(Data items)
▬▬▬▬▬▬

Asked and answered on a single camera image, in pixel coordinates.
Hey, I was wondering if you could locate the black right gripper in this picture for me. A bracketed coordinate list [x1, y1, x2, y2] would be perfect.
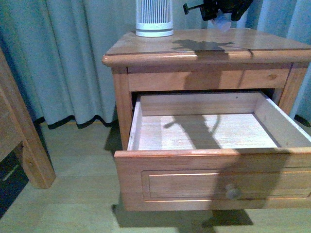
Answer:
[183, 0, 253, 21]

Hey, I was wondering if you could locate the white medicine bottle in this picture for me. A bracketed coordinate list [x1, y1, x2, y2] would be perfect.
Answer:
[211, 12, 231, 33]

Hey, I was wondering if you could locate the wooden drawer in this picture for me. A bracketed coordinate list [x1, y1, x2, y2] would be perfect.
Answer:
[114, 92, 311, 211]

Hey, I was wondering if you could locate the white cylindrical air purifier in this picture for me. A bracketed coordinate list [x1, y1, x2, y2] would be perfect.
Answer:
[136, 0, 173, 37]

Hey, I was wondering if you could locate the wooden nightstand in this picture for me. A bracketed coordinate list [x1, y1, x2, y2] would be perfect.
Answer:
[102, 28, 311, 151]

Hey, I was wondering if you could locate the wooden bed frame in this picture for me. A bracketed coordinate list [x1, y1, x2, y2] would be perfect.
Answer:
[0, 51, 56, 189]

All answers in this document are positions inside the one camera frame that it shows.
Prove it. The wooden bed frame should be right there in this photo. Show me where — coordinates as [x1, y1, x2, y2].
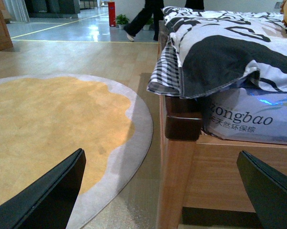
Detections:
[158, 22, 287, 229]

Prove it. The red fire extinguisher cabinet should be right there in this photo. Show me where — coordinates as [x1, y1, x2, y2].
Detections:
[108, 1, 116, 27]

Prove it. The right potted green plant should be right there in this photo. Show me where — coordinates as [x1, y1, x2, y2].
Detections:
[143, 17, 154, 31]

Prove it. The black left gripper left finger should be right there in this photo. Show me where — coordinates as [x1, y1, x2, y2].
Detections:
[0, 148, 86, 229]

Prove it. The plastic wrapped white mattress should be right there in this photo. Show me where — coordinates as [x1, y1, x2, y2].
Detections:
[198, 88, 287, 145]

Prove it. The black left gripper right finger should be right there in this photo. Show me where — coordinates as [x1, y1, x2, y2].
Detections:
[236, 151, 287, 229]

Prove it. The potted green plant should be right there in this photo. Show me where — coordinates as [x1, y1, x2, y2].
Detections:
[143, 17, 154, 31]
[115, 14, 129, 30]

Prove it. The left potted green plant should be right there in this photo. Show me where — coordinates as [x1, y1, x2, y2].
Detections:
[115, 14, 129, 30]

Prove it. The walking person in black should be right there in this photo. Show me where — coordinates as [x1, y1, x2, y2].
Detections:
[123, 0, 205, 42]

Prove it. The round yellow grey rug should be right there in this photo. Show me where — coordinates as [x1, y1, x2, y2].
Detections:
[0, 74, 153, 229]

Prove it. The black white patterned quilt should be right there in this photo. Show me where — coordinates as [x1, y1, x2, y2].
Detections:
[163, 6, 287, 98]

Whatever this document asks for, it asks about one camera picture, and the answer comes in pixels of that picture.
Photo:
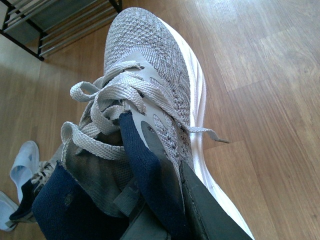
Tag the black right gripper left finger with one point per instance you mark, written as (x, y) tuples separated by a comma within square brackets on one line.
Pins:
[(144, 225)]

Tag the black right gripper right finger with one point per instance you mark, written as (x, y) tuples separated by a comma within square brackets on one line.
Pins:
[(206, 218)]

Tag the grey knit sneaker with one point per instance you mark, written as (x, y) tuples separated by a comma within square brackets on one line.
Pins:
[(139, 126), (33, 186)]

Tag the light blue slide slipper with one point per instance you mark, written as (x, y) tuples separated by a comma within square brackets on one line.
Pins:
[(7, 208), (25, 165)]

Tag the black metal shoe rack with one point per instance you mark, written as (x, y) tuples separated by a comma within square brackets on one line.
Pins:
[(42, 27)]

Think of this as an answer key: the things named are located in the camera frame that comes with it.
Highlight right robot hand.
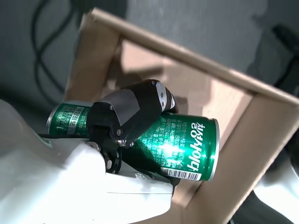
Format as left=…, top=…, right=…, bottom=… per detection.
left=0, top=79, right=181, bottom=224

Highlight green soda can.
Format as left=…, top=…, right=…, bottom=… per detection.
left=46, top=100, right=220, bottom=182

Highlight brown cardboard box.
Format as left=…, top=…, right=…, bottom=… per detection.
left=64, top=7, right=299, bottom=224

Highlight black floor cable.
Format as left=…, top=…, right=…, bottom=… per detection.
left=32, top=0, right=79, bottom=107

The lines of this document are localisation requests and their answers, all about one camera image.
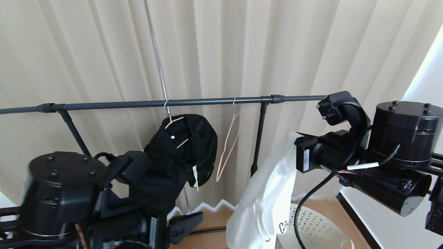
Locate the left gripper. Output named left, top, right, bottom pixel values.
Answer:
left=137, top=211, right=204, bottom=249

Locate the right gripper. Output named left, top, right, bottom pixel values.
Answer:
left=294, top=130, right=352, bottom=174

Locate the black garment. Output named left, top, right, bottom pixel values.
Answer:
left=127, top=114, right=219, bottom=218

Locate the white garment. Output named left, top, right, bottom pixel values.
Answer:
left=226, top=131, right=302, bottom=249

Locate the pink clothes hanger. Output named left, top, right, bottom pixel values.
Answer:
left=163, top=99, right=189, bottom=149
left=216, top=97, right=244, bottom=183

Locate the white laundry basket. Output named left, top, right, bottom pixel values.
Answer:
left=275, top=203, right=355, bottom=249

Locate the black clothes rack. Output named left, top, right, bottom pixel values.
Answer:
left=0, top=94, right=328, bottom=236

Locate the beige curtain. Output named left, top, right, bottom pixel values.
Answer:
left=0, top=0, right=443, bottom=213

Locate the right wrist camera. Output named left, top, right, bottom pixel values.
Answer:
left=316, top=91, right=371, bottom=139

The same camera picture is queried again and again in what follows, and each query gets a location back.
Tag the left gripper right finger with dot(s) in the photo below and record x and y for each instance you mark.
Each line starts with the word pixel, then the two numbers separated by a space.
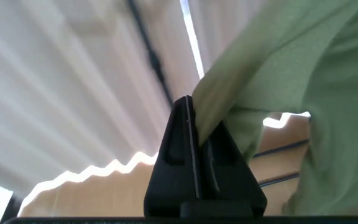
pixel 232 186

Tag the black clothes rack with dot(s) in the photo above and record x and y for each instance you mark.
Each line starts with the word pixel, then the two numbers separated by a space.
pixel 154 62

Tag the green long-sleeved shirt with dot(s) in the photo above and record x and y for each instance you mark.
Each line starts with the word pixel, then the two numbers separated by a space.
pixel 322 77

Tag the beige curtain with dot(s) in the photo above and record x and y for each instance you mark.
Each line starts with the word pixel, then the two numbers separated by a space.
pixel 57 77

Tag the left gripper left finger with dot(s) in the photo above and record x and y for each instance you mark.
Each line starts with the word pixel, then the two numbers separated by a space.
pixel 172 174

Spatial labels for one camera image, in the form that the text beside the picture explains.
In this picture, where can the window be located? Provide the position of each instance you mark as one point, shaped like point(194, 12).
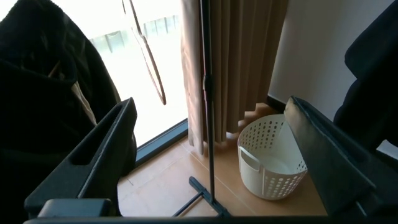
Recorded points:
point(130, 62)

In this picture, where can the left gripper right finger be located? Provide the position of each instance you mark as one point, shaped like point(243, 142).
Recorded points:
point(342, 180)

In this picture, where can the white laundry basket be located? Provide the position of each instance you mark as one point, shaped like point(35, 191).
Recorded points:
point(267, 180)

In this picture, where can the brown curtain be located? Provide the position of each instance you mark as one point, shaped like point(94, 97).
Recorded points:
point(242, 62)

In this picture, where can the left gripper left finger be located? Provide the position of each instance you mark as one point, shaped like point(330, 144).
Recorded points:
point(99, 186)

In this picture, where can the black clothes rack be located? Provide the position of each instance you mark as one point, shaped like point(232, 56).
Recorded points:
point(209, 93)

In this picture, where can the black garment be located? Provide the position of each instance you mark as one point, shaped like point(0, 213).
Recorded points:
point(373, 93)
point(37, 109)

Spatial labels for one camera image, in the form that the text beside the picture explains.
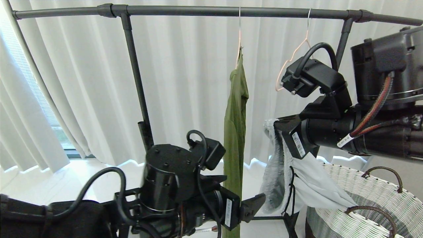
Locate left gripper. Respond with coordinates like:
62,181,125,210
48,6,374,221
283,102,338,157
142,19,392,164
183,188,266,238

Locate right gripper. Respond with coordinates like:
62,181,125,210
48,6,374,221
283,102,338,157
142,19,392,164
274,114,357,160

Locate pale grey shorts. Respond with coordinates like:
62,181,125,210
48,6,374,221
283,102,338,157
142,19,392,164
259,118,357,215

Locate green t-shirt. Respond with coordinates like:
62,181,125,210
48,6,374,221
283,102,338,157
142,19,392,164
222,50,249,238

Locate pink clothes hanger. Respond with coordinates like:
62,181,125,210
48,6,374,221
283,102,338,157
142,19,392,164
275,9,313,92
235,7,244,70

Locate white laundry basket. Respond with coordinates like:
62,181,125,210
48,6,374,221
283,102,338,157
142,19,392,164
306,163,423,238

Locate black clothes rack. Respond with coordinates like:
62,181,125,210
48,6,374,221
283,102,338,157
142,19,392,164
13,3,423,238

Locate white curtain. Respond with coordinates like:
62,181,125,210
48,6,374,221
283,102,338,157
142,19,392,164
10,0,423,169
0,10,70,172

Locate window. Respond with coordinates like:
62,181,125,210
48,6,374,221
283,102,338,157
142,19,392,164
0,10,86,159

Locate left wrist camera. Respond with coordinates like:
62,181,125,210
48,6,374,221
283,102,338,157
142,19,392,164
187,137,227,171

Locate black cable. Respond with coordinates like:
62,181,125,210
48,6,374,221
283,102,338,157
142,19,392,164
50,167,128,225
187,130,208,166
292,42,338,78

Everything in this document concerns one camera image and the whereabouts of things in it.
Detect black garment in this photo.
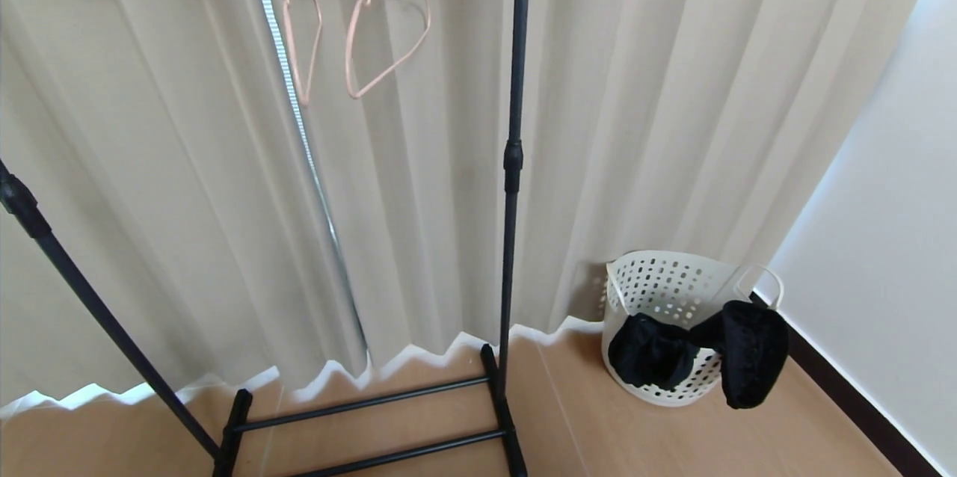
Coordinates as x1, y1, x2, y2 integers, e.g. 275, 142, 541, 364
608, 312, 707, 393

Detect white laundry basket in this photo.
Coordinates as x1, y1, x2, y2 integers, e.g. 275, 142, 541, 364
601, 250, 786, 408

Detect pink clothes hanger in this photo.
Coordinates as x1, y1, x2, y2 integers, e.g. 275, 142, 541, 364
279, 0, 324, 108
344, 0, 433, 100

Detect black shorts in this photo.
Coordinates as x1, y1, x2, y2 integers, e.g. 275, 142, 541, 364
692, 299, 791, 410

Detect beige curtain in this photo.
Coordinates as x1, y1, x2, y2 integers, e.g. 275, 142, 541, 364
0, 0, 947, 418

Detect black clothes rack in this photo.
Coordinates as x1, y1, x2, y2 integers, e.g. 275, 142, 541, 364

▬▬▬▬▬▬

* _Task brief_: In the entries above, find each line with "potted" and copy it.

* _Answer for the task_:
Prove it. The right potted green plant should be right there in this photo. Show me where — coordinates as [x1, y1, x2, y2].
Prove it. The potted green plant should be right there in this photo. Show me where — coordinates as [x1, y1, x2, y2].
Prove it. The left potted green plant should be right there in this photo. Show me where — coordinates as [x1, y1, x2, y2].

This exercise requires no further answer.